_WORK TASK_: An exact copy of all the data is required, with pictures left out.

_AVAILABLE DATA_:
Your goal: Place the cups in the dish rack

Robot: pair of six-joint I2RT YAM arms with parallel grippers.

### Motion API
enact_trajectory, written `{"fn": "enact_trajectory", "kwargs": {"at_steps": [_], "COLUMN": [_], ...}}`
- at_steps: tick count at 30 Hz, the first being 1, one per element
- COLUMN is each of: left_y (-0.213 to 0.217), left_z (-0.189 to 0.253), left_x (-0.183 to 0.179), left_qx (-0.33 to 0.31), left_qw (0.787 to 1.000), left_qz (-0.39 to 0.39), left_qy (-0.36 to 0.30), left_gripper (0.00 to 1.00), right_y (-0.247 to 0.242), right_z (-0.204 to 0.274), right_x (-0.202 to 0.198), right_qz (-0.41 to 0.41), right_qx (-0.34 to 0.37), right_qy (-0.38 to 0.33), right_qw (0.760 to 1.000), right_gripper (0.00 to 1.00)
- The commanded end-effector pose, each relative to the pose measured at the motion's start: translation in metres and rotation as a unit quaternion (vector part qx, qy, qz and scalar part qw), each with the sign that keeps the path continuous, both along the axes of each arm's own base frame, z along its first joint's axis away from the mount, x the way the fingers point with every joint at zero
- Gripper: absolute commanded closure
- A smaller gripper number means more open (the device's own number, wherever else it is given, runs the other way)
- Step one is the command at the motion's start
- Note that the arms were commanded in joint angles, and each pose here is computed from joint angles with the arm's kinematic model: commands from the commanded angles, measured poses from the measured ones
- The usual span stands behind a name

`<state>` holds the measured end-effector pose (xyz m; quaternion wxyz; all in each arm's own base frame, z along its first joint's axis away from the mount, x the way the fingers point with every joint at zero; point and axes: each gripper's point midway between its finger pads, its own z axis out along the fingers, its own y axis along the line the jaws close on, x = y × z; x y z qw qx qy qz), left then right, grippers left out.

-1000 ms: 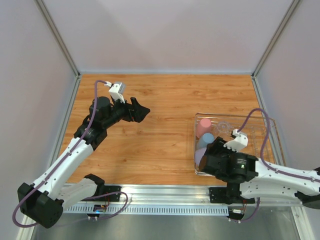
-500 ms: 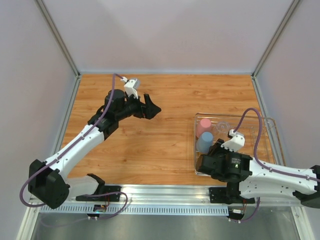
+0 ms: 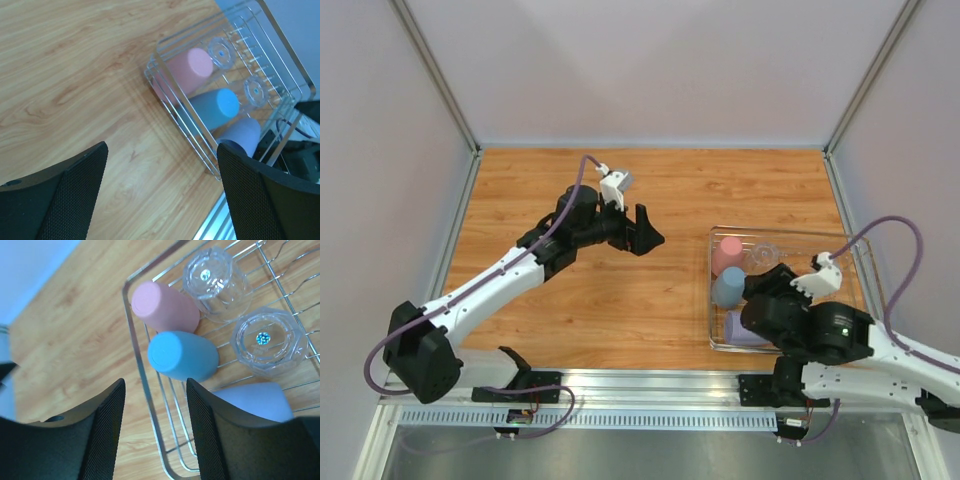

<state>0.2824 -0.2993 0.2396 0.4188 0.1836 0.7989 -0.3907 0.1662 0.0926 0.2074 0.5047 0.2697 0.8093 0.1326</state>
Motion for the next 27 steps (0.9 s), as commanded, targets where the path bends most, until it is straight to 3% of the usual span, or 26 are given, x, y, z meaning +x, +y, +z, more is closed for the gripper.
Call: {"fn": "enact_trajectory", "kwargs": {"at_steps": [1, 8, 9, 15, 16, 17, 19, 21, 23, 25, 27], "left_y": [-0.016, -0.035, -0.042, -0.061, -0.061, -0.061, -0.055, -0.051, -0.051, -0.055, -0.063], "left_z": [0.03, 0.036, 0.038, 0.026, 0.019, 0.018, 0.003, -0.002, -0.012, -0.015, -0.017], "left_x": [-0.021, -0.058, -0.068, -0.097, -0.094, -0.095, -0.091, -0.09, -0.083, -0.08, -0.08], "left_qx": [0.004, 0.001, -0.002, 0.016, 0.022, 0.025, 0.057, 0.079, 0.097, 0.114, 0.136], "left_qw": [0.998, 0.999, 0.999, 0.999, 0.999, 0.999, 0.997, 0.994, 0.989, 0.986, 0.983], "left_qz": [-0.039, -0.038, -0.048, -0.035, -0.017, -0.007, 0.022, 0.046, 0.076, 0.089, 0.098], "left_qy": [-0.039, -0.024, -0.023, 0.023, 0.034, 0.041, 0.057, 0.067, 0.077, 0.083, 0.069], "left_gripper": [0.02, 0.04, 0.04, 0.04, 0.04, 0.04, 0.04, 0.04, 0.04, 0.05, 0.05], "right_y": [-0.073, -0.099, -0.097, -0.062, -0.053, -0.039, -0.031, -0.025, -0.023, -0.026, -0.042], "right_z": [0.014, 0.059, 0.063, 0.113, 0.11, 0.121, 0.118, 0.139, 0.132, 0.143, 0.16], "right_x": [-0.016, -0.007, -0.005, 0.023, 0.026, 0.038, 0.057, 0.078, 0.104, 0.13, 0.142], "right_qz": [-0.032, -0.078, -0.079, -0.042, 0.011, 0.017, 0.034, 0.063, 0.093, 0.108, 0.086], "right_qx": [-0.063, -0.1, -0.107, -0.166, -0.212, -0.186, -0.19, -0.193, -0.182, -0.169, -0.216], "right_qy": [0.011, -0.031, -0.033, -0.049, -0.022, -0.034, -0.004, -0.021, 0.017, 0.036, 0.043], "right_qw": [0.997, 0.991, 0.991, 0.984, 0.977, 0.982, 0.981, 0.979, 0.979, 0.979, 0.972], "right_gripper": [0.46, 0.32, 0.24, 0.01, 0.0, 0.0, 0.0, 0.0, 0.0, 0.0, 0.0]}}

_REPLY TO THE TASK_:
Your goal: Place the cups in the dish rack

Robot: pair of six-joint I2RT YAM arms with parallel grippers.

### Motion API
enact_trajectory, written `{"fn": "enact_trajectory", "kwargs": {"at_steps": [_], "COLUMN": [_], ...}}`
- at_steps: tick count at 30 Hz, the first being 1, one per element
- COLUMN is each of: left_y (-0.213 to 0.217), left_z (-0.189 to 0.253), left_x (-0.183 to 0.179), left_qx (-0.33 to 0.31), left_qw (0.787 to 1.000), left_qz (-0.39 to 0.39), left_qy (-0.36 to 0.30), left_gripper (0.00 to 1.00), right_y (-0.247 to 0.242), right_z (-0.204 to 0.274), right_x (-0.202 to 0.198), right_qz (-0.41 to 0.41), right_qx (-0.34 to 0.37), right_qy (-0.38 to 0.33), right_qw (0.760 to 1.000), right_gripper (0.00 to 1.00)
- The commanded end-effector pose, each relative to the pose measured at the motion's start: translation in metres and rotation as a unit quaternion (vector part qx, qy, qz and scalar part qw), each with the sign that keeps the path continuous, both along the axes of each arm's own base frame, z along its first joint's axis away from the mount, x the way the fingers point with every joint at zero
- Gripper: absolute commanded closure
- A smaller gripper number means more open (the device's own number, wherever else it is given, runs the other way)
- Step one is the command at the motion's start
- Note that the arms were commanded in joint angles, and each pose here is computed from joint angles with the arm's kinematic model: commands from the commanded angles, measured poses from the measured ones
- The usual span stands behind a name

`<state>` holds the measured end-effector pose (xyz m; quaternion wxyz; all in each arm's own base frame, z along its first joint's axis away from the mount, x the way the fingers point with every joint at zero; point and axes: each gripper's point midway between its finger pads, its own z axis out along the fingers, its own y axis along the line the jaws close on, x = y × z; x y z qw qx qy qz), left then right, grippers left out.

-1000 ms: 
-500 ms: 
+0 ms: 

<state>0.2824 -0.2993 0.2396 0.4188 0.1836 0.7989 -0.3907 0.1662 0.0926 0.2074 0.5047 0.2697 0.8093 0.1326</state>
Motion for the next 27 steps (0.9 s), as commanded, targets where the path bends most, until it is straight to 3% of the usual span, or 26 are given, x, y, z meaning +x, +y, +z, more is closed for the gripper.
Call: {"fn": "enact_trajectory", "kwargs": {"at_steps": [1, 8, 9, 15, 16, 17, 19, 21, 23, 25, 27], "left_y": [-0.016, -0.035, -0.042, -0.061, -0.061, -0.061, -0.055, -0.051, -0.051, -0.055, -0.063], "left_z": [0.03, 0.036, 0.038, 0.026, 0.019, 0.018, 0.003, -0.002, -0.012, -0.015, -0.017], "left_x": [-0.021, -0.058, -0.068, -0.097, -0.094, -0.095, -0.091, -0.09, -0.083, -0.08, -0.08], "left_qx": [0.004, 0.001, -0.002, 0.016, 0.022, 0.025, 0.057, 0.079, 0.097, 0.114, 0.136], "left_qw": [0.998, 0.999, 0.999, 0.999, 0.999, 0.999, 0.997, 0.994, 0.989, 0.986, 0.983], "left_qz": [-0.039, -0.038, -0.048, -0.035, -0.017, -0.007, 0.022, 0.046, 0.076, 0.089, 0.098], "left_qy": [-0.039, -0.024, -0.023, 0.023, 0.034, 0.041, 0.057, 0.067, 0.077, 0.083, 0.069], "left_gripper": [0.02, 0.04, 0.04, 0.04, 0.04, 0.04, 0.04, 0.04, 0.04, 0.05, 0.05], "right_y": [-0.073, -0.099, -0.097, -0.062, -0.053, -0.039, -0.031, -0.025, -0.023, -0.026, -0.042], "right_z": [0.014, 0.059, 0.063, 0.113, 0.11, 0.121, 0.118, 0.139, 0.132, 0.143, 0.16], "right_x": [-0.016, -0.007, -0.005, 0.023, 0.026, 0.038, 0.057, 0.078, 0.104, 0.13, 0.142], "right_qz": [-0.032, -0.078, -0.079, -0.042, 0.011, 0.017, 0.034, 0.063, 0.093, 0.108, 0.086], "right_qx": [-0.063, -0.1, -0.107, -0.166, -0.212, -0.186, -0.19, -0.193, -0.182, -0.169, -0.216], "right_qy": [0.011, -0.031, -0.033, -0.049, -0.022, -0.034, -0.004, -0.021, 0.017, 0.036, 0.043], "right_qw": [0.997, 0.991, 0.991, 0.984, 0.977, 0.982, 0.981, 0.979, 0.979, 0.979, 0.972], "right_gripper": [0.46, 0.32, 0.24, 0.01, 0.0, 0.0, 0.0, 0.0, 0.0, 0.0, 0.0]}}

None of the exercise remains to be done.